# Problem
Each line from the start of the data below through the one containing "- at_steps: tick" must be reproduced exactly.

# Records shown
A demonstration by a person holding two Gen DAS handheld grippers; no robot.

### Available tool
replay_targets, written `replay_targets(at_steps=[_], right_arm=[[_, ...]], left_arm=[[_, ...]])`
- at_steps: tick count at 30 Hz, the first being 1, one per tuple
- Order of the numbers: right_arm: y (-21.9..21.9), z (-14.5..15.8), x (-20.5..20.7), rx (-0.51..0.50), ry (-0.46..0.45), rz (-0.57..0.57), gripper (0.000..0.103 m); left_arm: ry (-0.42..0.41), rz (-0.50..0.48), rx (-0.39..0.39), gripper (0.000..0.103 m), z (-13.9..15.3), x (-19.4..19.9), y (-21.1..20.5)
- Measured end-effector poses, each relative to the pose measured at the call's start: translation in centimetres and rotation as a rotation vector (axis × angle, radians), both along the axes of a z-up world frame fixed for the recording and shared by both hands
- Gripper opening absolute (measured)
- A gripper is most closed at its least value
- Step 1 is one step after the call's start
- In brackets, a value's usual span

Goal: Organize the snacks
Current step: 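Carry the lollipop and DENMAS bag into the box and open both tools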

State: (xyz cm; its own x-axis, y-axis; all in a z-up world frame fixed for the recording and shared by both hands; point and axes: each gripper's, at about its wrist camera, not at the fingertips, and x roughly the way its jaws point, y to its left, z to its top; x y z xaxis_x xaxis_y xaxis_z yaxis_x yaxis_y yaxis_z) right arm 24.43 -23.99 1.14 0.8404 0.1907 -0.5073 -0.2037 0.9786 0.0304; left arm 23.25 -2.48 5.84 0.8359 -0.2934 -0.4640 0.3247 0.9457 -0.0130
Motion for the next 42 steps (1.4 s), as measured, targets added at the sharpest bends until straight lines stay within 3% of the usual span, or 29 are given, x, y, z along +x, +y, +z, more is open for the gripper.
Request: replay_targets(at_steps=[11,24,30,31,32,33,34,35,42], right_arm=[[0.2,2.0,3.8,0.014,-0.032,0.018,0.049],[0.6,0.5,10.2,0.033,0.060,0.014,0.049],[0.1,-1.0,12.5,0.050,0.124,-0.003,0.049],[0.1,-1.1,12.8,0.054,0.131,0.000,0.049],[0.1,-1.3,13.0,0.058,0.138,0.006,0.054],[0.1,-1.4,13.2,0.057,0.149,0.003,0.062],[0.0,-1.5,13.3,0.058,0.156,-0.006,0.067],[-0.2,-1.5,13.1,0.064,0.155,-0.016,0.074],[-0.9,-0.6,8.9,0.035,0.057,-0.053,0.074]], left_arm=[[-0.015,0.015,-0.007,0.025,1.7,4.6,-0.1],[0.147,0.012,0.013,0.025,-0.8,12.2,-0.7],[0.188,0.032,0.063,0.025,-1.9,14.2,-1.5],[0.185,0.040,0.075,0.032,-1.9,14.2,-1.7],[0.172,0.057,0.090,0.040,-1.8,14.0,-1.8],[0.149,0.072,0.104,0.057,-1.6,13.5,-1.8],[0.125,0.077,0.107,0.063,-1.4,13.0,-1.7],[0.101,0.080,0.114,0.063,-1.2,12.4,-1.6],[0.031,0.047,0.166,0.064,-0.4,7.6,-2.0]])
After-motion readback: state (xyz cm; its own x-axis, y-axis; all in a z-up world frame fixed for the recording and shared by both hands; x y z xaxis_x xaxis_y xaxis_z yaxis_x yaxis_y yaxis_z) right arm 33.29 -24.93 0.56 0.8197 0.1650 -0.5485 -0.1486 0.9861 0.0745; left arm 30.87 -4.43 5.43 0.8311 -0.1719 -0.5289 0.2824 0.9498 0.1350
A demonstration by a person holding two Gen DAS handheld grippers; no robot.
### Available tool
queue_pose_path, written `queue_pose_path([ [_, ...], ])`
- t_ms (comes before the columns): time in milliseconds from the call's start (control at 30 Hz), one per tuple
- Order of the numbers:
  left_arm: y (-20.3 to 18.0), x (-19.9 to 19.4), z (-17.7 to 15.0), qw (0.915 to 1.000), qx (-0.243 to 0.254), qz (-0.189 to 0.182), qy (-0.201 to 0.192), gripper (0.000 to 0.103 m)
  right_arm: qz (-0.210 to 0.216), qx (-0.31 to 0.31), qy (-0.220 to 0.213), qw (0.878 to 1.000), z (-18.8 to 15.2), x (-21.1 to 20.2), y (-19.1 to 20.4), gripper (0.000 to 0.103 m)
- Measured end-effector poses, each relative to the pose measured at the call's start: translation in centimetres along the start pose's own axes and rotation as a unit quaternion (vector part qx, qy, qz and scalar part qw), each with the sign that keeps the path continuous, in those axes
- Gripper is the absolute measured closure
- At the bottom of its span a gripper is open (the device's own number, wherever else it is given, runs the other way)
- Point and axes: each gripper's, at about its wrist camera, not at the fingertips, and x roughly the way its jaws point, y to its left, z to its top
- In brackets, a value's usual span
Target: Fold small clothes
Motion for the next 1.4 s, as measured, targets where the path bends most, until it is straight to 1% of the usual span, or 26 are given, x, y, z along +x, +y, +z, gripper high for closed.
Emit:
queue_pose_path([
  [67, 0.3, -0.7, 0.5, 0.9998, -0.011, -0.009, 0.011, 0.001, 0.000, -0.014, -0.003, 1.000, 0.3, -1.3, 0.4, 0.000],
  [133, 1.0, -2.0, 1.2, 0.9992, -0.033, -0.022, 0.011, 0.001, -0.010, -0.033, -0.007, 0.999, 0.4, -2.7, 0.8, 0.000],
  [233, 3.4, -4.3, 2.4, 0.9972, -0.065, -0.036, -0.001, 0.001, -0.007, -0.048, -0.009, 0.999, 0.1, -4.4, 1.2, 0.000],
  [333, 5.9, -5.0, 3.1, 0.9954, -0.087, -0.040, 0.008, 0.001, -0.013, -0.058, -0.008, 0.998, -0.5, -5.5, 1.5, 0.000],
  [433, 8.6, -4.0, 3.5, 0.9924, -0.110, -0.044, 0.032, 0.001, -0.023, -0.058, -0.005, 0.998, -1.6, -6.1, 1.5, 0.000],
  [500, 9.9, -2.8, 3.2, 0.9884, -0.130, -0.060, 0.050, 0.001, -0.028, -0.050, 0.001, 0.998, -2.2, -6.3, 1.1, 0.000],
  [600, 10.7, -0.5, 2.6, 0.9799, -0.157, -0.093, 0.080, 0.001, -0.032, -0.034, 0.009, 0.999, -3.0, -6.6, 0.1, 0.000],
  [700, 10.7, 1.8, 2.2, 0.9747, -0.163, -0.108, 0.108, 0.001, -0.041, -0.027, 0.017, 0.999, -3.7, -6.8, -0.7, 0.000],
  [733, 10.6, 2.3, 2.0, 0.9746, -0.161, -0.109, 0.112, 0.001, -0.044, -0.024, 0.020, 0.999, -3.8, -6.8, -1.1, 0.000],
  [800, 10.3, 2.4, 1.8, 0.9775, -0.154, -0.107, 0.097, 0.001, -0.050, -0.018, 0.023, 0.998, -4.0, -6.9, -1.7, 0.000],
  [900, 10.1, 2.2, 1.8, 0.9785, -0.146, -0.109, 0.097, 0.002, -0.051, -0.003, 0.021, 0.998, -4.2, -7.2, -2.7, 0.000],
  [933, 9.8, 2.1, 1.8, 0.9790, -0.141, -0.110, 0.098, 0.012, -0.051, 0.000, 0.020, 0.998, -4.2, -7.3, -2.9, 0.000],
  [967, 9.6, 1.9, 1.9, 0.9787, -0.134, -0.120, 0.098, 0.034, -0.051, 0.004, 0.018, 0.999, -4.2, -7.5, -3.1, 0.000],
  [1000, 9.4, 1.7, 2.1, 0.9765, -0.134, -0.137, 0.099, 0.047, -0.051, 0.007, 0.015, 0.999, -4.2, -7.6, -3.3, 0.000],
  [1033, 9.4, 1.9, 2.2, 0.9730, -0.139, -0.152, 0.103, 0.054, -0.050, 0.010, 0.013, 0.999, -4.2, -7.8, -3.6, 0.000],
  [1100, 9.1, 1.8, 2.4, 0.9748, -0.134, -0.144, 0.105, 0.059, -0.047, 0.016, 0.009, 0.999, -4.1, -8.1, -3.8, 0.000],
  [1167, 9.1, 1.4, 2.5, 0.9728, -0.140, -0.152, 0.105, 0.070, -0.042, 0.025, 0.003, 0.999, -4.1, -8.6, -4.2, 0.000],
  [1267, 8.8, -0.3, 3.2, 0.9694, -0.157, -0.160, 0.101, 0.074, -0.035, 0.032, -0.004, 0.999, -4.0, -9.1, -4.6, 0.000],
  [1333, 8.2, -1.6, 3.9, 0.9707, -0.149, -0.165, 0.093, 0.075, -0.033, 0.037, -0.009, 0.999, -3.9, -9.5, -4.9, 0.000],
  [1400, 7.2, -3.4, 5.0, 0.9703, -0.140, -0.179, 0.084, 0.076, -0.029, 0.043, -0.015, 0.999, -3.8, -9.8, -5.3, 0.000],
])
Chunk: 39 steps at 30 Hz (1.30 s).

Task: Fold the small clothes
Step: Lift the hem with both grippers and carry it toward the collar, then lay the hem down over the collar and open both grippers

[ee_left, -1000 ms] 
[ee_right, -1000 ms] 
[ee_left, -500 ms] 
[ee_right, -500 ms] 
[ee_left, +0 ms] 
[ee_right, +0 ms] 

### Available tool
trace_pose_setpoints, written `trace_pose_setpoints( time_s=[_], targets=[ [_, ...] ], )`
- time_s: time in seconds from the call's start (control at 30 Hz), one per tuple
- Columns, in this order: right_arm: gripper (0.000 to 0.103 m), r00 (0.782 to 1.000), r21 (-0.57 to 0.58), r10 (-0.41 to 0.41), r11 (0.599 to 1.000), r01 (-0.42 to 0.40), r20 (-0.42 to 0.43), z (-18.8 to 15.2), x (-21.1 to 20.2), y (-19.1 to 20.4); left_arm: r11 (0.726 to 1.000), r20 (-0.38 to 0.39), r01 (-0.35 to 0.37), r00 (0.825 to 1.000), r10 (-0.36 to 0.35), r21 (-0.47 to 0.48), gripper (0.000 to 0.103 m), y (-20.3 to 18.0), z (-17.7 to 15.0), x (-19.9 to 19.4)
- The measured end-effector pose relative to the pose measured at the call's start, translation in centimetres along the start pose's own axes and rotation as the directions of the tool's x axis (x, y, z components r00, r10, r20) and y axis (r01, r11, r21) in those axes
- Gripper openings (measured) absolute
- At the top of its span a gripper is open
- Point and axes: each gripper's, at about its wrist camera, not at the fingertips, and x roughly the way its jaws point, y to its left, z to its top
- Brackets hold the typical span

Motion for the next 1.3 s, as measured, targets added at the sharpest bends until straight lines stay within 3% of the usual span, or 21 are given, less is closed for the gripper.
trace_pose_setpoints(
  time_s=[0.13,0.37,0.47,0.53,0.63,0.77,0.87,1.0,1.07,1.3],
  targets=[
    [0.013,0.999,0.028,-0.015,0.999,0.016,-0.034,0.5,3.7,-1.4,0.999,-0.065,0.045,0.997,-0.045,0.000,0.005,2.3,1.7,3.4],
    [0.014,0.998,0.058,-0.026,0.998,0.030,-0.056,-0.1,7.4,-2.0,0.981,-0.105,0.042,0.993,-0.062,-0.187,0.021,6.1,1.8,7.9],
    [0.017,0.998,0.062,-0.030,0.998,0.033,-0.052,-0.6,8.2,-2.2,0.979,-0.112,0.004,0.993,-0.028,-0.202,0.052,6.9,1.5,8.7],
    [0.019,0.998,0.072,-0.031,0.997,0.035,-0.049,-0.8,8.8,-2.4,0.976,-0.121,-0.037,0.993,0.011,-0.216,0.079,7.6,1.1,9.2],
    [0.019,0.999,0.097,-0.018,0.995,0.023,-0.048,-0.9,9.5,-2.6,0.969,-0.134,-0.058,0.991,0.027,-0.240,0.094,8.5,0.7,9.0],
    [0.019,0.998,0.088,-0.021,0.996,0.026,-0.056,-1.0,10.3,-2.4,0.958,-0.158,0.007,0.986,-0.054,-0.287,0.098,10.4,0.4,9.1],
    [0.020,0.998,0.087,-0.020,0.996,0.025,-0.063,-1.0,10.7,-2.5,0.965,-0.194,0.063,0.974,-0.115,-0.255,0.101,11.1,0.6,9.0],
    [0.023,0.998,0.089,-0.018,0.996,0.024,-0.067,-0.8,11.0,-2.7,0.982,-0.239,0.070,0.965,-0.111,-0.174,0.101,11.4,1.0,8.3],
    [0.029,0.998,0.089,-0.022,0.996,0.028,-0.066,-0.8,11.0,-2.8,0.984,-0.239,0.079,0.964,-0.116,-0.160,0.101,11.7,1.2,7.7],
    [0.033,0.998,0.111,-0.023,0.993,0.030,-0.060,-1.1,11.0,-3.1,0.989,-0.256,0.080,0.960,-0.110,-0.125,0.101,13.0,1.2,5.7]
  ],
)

# Answer below
A demonstration by a person holding two Gen DAS handheld grippers; no robot.

### Available tool
replay_targets, written `replay_targets(at_steps=[_], right_arm=[[_, ...]], left_arm=[[_, ...]])`
- at_steps: tick count at 30 Hz, the first being 1, one per tuple

This exercise is finished.